Tell them about the texts and what all you just wrote or print the letter out and show it to your boyfriend. This would be a deal breaker for me.
Tell your boyfriend to tell them his don’t go unless ALL the kids go. That’s just mean and petty to leave her out! I’d be beyond pissed!!
That’s not their responsibility that’s only your BOYFRIEND if he was your husband okay but he’s not
Your boyfriend should have already said something by now. Period…
I have dealt with this before and honestly there is nothing you can do. You cant make others accept your child and if you force it they might not treat the child right out of spite. It’s not your bf fault its shitty people. I would just tell them if not all kids can go no one can.

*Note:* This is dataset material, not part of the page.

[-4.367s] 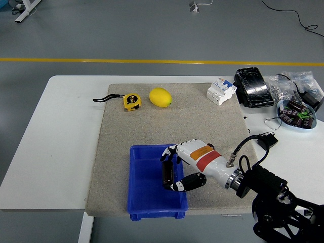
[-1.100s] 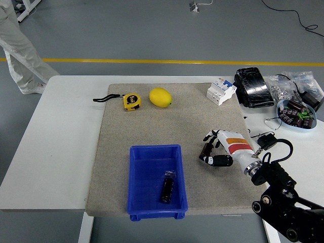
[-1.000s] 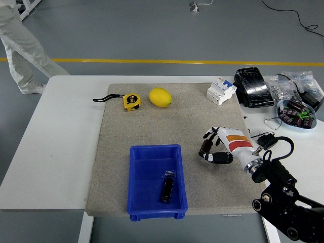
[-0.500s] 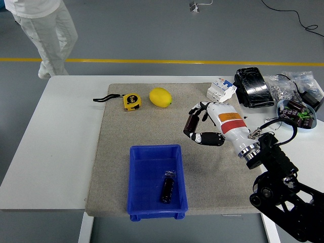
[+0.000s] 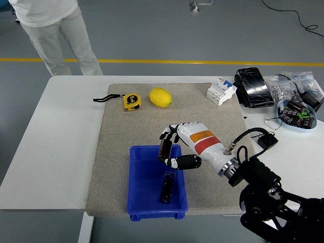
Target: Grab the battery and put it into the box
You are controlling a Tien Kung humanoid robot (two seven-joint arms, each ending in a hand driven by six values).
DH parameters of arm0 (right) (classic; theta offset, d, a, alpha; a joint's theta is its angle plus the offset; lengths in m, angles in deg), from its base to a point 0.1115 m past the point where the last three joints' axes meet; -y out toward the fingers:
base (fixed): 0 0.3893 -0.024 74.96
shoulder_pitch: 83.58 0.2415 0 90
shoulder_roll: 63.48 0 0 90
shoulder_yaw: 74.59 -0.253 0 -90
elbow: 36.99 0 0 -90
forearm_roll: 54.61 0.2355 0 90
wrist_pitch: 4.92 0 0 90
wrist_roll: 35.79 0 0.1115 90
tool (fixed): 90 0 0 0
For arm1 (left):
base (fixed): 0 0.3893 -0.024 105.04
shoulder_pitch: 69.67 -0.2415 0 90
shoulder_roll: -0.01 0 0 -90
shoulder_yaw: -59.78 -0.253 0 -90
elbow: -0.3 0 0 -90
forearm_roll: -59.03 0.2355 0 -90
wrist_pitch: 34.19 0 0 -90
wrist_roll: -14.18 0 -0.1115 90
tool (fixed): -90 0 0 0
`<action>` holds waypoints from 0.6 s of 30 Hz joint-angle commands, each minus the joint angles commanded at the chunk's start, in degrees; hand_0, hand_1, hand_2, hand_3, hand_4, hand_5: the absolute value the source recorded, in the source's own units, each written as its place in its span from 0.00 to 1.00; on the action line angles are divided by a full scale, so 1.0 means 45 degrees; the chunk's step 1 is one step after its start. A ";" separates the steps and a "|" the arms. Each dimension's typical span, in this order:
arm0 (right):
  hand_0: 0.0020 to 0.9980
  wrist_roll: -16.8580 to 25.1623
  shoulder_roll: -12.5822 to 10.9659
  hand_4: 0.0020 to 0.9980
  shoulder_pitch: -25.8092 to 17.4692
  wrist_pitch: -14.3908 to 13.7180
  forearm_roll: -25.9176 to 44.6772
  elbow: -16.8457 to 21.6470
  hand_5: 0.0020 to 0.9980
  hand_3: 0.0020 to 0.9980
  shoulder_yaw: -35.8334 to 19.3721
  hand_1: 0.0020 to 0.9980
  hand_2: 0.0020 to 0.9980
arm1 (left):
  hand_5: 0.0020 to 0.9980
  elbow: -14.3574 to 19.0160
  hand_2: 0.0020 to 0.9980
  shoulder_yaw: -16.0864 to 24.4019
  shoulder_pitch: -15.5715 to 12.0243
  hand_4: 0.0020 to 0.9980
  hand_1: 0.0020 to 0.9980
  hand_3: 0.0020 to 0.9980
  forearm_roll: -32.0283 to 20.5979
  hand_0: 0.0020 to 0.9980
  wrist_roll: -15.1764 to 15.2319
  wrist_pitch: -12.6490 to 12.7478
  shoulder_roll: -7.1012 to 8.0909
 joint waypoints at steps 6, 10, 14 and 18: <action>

Maybe they don’t want to be responsible for her if something happens?
They left your daughter at home alone?..…
You take her out just the two of you, on a regular basis!
Some of you are going to make horrible step moms…
People like that shouldn’t even think about multiplying That’s toxic as fuck! It’s not the kid’s fault you were a whore and couldn’t wait
You tell them point blank you treat all the kids or none of the kids.
Wouldn’t none of them damn kids be going.
I’d be pissed! If she doesn’t go then they don’t go
Don’t subject her to their bullshit — your job is to protect her heart, even at the expense of loneliness. Go find a better man
It’s just Plain mean.
Brittney Rogers - Thimyan do you have some help?